* **What this task involves**:
Using the data below, work out how many lines contain the word "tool", then state that number without comment.

|---|

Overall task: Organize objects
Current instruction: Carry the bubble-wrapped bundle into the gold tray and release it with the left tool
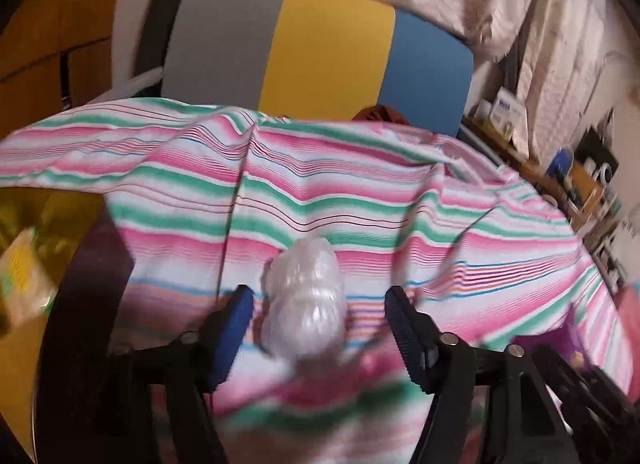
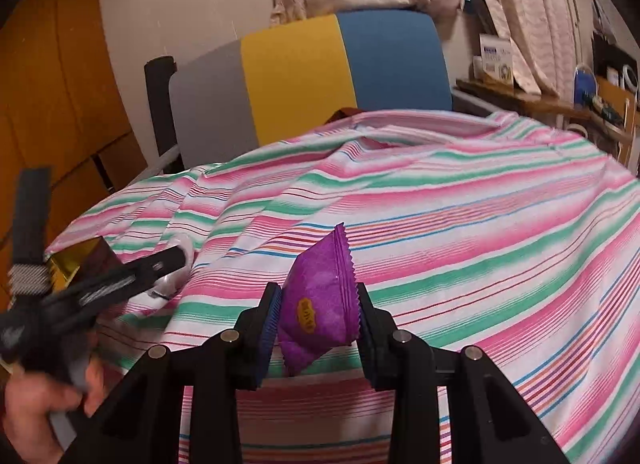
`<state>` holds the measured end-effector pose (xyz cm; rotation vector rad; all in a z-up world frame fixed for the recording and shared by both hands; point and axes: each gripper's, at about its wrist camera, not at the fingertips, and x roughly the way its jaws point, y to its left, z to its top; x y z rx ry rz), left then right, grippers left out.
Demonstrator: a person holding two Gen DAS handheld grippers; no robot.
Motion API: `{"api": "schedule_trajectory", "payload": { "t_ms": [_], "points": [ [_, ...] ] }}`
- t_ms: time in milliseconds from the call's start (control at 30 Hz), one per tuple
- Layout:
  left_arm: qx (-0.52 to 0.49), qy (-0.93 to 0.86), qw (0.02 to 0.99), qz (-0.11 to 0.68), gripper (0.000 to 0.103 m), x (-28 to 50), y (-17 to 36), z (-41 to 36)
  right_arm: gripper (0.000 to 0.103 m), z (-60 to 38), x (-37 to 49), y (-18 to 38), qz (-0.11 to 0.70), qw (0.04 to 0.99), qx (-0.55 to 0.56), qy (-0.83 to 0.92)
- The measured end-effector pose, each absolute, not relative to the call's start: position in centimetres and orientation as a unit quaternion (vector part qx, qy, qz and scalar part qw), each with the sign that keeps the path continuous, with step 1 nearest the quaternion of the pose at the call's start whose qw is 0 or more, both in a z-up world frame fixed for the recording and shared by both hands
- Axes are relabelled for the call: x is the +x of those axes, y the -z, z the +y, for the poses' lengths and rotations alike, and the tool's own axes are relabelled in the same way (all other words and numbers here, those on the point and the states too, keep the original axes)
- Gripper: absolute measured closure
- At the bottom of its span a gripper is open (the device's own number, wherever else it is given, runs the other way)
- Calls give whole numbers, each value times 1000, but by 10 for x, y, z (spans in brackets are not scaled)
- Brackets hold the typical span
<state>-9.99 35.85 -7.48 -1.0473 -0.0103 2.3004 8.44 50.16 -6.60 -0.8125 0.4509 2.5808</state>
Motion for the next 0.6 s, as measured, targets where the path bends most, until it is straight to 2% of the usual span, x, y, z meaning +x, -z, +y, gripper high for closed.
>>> {"api": "schedule_trajectory", "payload": {
  "t_ms": [33, 300, 600],
  "points": [
    [-409, -861, 303, -11, 65, -106, 79, 359, 68, 501, 84, 66, 159, 199, -290, -923],
    [-390, -862, 319, -50, 66, -91, 79, 336, 68, 509, 86, 75, 176, 209, -290, -917],
    [-365, -865, 338, -64, 66, -32, 61, 292, 68, 498, 94, 67, 155, 211, -261, -929]
  ]
}}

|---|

* **Reply**:
2